It turns out there is a considerable amount of scholarship on zombies within the context of the philosophy of mind and the science of consciousness. I was gobsmacked. The Web site MindPapers contains a bibliography with, count 'em, 18,357(!) citations on that and related topics.
Here's an excerpt from Seager's paper that will surely keep me awake tonight:
Consider this from the side of the zombie. Suppose a zombie is asked to think about or "internally compare" the tastes of coffee and tea. The zombie thinks for a while, and carefully sips some tea and coffee, then soliloquizes about this "difference" for awhile, doubtless saying many things that are true of the tastes of tea and coffee.
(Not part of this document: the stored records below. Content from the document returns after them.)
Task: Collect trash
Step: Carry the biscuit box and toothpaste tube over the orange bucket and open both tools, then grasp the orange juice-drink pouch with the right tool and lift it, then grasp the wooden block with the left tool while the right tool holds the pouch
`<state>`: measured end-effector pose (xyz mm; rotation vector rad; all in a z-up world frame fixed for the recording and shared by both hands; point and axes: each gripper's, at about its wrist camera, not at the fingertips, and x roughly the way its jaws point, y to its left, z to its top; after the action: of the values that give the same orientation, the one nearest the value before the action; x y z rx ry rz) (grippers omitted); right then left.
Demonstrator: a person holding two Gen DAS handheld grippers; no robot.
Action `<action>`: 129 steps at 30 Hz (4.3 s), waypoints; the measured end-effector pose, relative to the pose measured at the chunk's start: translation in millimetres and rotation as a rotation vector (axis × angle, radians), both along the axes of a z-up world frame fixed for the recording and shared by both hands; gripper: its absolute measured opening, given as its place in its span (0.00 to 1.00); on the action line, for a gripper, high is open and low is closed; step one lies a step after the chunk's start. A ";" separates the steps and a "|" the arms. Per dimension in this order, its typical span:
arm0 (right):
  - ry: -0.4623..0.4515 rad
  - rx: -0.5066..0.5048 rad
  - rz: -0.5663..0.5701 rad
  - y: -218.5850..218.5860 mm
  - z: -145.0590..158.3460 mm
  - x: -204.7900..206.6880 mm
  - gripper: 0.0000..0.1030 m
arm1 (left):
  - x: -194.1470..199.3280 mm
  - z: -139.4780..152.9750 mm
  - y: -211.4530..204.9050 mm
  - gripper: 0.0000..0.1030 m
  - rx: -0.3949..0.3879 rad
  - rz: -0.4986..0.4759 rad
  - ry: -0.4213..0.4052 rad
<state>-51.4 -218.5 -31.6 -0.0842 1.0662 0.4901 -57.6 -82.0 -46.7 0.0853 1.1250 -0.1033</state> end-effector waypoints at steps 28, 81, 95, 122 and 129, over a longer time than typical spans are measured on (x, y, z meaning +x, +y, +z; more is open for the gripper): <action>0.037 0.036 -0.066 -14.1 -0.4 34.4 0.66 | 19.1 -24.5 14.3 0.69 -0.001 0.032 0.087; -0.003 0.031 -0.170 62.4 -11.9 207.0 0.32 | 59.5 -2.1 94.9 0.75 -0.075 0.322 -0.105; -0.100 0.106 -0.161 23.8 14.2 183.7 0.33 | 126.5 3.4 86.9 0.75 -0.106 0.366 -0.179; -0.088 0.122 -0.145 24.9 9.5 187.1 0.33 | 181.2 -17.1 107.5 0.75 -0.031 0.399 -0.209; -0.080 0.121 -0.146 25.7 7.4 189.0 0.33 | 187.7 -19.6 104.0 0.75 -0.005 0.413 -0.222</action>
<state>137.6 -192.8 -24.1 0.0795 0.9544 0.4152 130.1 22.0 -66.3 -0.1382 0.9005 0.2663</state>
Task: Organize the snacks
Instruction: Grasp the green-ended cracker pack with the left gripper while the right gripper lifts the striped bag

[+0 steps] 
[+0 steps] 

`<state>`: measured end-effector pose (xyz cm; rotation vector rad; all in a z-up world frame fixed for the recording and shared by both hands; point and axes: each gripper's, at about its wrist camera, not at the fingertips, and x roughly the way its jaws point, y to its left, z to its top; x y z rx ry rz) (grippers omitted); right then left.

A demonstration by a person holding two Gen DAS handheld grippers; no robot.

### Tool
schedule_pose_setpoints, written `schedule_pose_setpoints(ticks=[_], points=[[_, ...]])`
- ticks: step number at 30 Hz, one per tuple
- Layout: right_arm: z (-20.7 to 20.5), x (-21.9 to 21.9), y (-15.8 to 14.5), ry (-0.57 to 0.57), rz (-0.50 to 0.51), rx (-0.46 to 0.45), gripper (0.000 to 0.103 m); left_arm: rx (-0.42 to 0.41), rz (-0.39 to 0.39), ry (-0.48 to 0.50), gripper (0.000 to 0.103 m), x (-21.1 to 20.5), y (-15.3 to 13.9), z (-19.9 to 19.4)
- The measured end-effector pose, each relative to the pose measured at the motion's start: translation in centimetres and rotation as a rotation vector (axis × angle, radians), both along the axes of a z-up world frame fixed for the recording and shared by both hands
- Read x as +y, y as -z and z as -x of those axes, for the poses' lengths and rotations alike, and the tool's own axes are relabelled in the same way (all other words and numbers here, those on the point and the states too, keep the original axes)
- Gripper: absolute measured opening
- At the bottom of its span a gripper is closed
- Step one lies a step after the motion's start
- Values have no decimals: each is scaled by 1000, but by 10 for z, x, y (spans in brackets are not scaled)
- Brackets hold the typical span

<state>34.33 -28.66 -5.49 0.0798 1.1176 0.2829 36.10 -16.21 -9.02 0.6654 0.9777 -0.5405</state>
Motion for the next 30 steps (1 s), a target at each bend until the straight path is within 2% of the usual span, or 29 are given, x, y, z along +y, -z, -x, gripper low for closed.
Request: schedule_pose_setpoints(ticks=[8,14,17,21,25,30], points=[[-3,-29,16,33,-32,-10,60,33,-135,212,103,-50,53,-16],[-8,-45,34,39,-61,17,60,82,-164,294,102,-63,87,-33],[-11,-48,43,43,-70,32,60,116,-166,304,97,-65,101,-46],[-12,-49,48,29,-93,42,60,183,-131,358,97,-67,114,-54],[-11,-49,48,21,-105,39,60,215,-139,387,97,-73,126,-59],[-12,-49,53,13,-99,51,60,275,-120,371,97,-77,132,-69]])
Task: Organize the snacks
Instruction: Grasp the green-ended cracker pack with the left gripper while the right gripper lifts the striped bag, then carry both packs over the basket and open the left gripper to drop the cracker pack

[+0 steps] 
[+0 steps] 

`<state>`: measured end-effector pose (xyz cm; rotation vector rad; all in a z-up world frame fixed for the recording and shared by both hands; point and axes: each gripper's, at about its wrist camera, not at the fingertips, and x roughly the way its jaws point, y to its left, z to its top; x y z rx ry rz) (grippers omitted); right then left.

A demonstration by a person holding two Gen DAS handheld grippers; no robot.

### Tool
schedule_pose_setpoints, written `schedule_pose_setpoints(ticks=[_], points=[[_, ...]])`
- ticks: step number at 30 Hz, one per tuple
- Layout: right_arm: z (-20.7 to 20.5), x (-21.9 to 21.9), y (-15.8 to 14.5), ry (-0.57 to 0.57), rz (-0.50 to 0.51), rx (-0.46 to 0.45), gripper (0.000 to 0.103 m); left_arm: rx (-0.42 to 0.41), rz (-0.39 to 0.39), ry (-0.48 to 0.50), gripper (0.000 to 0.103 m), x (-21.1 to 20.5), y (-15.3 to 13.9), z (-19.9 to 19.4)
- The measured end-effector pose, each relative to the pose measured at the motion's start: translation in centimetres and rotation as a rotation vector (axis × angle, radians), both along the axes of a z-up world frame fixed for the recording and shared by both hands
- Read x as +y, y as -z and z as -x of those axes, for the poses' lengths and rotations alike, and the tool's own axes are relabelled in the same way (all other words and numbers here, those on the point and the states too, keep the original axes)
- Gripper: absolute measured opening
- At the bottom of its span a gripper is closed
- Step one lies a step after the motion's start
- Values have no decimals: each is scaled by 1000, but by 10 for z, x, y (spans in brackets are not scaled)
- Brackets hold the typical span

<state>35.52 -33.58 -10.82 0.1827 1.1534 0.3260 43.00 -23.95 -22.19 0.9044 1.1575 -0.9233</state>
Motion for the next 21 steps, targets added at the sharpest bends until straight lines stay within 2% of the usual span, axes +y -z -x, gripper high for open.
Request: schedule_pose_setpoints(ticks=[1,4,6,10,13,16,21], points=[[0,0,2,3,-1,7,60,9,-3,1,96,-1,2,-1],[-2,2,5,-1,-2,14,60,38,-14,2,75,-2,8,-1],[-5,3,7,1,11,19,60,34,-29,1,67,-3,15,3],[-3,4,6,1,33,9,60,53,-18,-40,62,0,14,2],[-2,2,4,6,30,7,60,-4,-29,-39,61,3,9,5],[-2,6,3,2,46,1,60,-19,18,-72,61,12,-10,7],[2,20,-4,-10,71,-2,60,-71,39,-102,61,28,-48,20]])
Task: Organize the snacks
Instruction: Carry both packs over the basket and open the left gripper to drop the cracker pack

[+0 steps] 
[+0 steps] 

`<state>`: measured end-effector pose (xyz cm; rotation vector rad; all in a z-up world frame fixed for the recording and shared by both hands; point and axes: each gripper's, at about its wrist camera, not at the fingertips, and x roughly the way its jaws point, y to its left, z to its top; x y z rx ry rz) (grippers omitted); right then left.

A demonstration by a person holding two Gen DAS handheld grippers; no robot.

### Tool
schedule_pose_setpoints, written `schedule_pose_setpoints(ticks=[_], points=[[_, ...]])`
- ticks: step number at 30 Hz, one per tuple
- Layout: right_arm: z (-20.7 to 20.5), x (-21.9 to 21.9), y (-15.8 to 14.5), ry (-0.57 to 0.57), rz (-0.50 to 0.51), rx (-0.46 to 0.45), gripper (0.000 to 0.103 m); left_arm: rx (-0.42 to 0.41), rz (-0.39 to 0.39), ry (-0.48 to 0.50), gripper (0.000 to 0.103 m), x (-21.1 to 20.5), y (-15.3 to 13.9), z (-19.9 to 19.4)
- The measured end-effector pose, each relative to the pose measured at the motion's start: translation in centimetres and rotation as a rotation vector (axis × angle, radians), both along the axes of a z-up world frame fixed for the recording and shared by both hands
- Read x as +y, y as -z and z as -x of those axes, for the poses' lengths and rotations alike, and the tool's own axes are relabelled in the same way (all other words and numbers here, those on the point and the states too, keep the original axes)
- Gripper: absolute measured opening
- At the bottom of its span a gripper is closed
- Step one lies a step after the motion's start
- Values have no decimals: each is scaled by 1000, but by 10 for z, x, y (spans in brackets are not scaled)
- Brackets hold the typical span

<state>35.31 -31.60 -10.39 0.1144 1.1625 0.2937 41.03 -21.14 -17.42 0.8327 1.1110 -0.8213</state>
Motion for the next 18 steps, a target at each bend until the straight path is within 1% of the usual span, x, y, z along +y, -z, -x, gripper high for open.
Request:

But the zombie's remarks are grounded in utterly false beliefs simply because the requisite experiences are just missing. Of course, this kind of zombie would never seriously entertain the idea that it is a totally non-conscious being. It's epistemic situation is the same as mine and if I have no good reason to wonder whether I am a zombie then neither does it. But that doesn't eliminate the possibility that it is a zombie, any more than the fact that I have no good reason to believe that I am a brain in a vat shows that it is logically impossible that I am a brain in a vat.Not to be outdone, William Robert Webster, in the journal Synthese 151:(2):297-310, countered with his article Human Zombies are Metaphysically Impossible. I have not read it yet. There is only so much a cat, even a self-aware one, can digest in one sitting.
I am left with this question: Is there a feline-approved dosage of Ambien?